What is a Large Language Model?

A Language Model is a function that takes a sequence of words and predicts the next word. It is not programmed to do this explicitly, instead it learns how to do this from texts that are input to the model. Language models are able to learn from the texts in this way because they are built from neural networks, a widely used tool in machine-learning. Learning to predict the next word in a sequence might sound like a pointless task, and far short of the ChatGPT capabilities. But in learning to do this the language models learn about fluency, context understanding, synonyms, conversation topics, etc. Once the language model has learned this, it can then learn from more specific task-focused datasets to do various other things like follow instructions, participate in conversation, write computer code etc. These task-focused datasets are expensive to curate, which is why language models first learn the basics of language fluency by learning to predict the next word in a sequence.

We measure the size of a language model by the number of parameters it has. More parameters typically leads to a better performing and higher quality model. In recent years we have seen an explosion in the size of language models being built, leading to the coining of the term Large Language Model. Take OpenAI for example, in June 2018 they released GPT-1 with 117 million parameters. In Feb 2019 they released GPT-2 with thirteen times more parameters at 1.5 billion. Then with Microsofts backing they released GPT-3 in June 2020 with 175 billion parameters, this is the model that ChatGPT is based on. OpenAI have not said how many parameters the recently released GPT-4 model has, but given the trend, it’s likely in the trillions.

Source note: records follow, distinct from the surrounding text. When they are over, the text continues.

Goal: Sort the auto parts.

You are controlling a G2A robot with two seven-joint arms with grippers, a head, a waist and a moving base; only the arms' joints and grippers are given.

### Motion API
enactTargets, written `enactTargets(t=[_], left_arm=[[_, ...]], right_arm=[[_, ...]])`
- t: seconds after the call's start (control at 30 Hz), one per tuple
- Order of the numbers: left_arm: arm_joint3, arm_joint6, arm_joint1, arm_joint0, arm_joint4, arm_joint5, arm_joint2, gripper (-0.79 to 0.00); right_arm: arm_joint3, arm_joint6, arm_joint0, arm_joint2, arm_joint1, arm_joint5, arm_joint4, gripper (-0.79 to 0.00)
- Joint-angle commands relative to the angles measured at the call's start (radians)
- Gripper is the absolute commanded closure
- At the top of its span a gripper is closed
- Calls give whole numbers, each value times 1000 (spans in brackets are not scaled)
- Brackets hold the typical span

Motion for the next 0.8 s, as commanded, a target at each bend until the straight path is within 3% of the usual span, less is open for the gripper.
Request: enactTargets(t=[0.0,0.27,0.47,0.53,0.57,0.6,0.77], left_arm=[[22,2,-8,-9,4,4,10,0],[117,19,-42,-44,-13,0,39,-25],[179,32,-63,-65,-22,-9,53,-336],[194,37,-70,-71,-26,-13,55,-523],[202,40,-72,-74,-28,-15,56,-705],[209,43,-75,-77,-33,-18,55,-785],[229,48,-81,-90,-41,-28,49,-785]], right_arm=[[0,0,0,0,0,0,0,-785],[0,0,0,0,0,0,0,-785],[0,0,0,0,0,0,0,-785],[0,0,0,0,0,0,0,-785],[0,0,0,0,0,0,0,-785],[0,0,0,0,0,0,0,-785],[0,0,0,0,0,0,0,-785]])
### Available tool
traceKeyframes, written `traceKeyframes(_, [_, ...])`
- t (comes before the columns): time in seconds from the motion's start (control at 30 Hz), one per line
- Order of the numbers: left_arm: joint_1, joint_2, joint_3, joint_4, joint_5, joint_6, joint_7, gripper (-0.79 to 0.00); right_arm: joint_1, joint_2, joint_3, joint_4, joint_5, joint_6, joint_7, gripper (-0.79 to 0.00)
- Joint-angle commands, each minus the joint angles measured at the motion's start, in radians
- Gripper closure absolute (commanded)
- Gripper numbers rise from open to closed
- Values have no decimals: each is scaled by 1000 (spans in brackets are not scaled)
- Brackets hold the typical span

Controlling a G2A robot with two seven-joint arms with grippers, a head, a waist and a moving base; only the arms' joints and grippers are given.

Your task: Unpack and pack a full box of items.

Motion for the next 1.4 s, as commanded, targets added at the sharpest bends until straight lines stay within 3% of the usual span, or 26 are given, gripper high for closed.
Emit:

Automation with Large Language Models (LLM's) at Allstate

The first LLM application we are using in Allstate is called Intelligent Search, where we use LLM's as AI-based search engines. As we said before, LLMs are neural networks, and we can think of neural networks as consisting of layers or blocks. So we can literally just cut the end off an LLM by removing the last layer of the neural network. When we do this, what we have left is an embedding model. The LLM no longer predicts the next word in a sequence, instead it simply takes a chunk of text, and converts it (or embeds it) into a vector of numbers. From these vectors we can calculate a distance between each document or chunk of text. The key feature of the LLM is that it embeds documents (i.e. chunks of text) which are similar to each other, close together. This is very important. Let's say we have a bunch of documents of different types. We have compliance documents, contact information, policy documents, and pricing information. We pass every document we have through the model separately and get a vector of numbers (i.e. an embedding) for each one. Then documents which have a similar context, similar language, that discuss similar topics, will get embedded closer to each other by the LLM. This is in effect, a kind of sorting. Now say our user has some question, such as "Does home insurance cover flooding?". If we also embed this using the model, it will get embedded close to documents which discuss similar topics that appear in the question. Then the "search" is as simple as finding documents which are closest to our question in the embedding, and sorting them. This is how we can use LLM's as search engines. We can go further by asking the LLM to read the documents returned by the search, answer the users question, and provided references to where it found the information. We already have several use-cases within Allstate for this technology.

What's next for LLM's?

In the near-future we expect to see much more impressive LLMs from OpenAI, competitors (such as Google, Amazon, Anthropic), and the open-source community. For example we will see LLMs that can process much more text at once, and multi-modal LLMs that can process text, audio, and video simultaneously. The opportunities for enterprise-level automation here will grow quickly in the coming years, and within Allstate we are well poised to take advantage of it.